No norte de Marselha, e em outros bairros problemáticos ao redor do país, onde imigrantes norte-africanos encontram dificuldade em se integrar na sociedade francesa, as taxas de abandono escolar são altas, a violência é comum e o acesso a empregos escasso, uma oferta através de grupos no WhatsApp e outras redes sociais de US$ 5.500 para dirigir um carro em uma negociação de narcóticos ou até US$ 200.000 por um assassinato pode se provar irresistível.

“Há serviços de entrega em domicílio em Marselha para cannabis ou cocaína que se publicitam nas redes sociais, e até mesmo são vendidos como um negócio comum”, disse o senador Durain. “Pessoas em grupos privados no WhatsApp os chamam de ‘Uber-hash’ ou ‘Uber-coke’, é tão comum.”

A origem de Mr. Amra é incerta. Ele cresceu na Normandia. Sua condenação mais recente neste mês foi por roubo, mas ele parece ter laços estreitos com o submundo criminal de Marselha. Em 26 de setembro do ano passado, um tribunal judicial de lá solicitou que ele fosse colocado em isolamento em relação a um caso de homicídio relacionado a drogas envolvendo um corpo queimado encontrado dentro de um carro no sul da França.

A investigação do crime revelou que, embora Mr. Amra estivesse preso, “ele continuava, de trás das grades, a se comunicar com o mundo exterior por meio de uma linha aberta em nome de sua irmã”, noticiou o Le Monde na terça-feira.
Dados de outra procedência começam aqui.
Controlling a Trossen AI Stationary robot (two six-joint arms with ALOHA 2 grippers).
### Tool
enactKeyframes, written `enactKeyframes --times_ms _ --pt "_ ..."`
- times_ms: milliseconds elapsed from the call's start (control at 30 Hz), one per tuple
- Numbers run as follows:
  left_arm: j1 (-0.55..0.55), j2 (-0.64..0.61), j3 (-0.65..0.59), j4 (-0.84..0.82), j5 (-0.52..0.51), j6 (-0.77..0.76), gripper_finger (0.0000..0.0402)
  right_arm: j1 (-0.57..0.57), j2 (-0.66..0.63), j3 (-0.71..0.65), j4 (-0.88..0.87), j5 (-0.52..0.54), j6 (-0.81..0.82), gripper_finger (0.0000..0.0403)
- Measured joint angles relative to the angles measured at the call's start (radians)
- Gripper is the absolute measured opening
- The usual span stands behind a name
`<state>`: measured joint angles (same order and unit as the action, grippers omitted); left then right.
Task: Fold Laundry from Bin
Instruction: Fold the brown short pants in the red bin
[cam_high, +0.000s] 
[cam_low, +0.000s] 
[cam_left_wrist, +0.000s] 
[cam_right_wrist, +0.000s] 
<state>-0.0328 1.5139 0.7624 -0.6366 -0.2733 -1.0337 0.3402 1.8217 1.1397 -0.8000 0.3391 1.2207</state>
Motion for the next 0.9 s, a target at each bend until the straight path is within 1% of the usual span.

Uma sucessão de ministros do governo prometeu na terça-feira recapturar Mr. Amra e levar os assassinos que o libertaram à justiça, mas quanto mais tempo a busca por eles durar, mais constrangedor se torna para o Sr. Macron em um momento delicado na abordagem às Olimpíadas.

Em um nível mais profundo, o debacle sangrento, combinado com a publicação no mesmo dia do relatório do Senado sobre o comércio de drogas, parecia ter aberto um vigoroso debate sobre por que as tentativas do governo de enfrentar o problema das drogas têm se mostrado tão ineficazes. Isso, por sua vez, quase certamente levará, mais uma vez, a um confronto político sobre a questão da exclusão social e da pobreza nos bairros e subúrbios mais pobres das principais cidades francesas.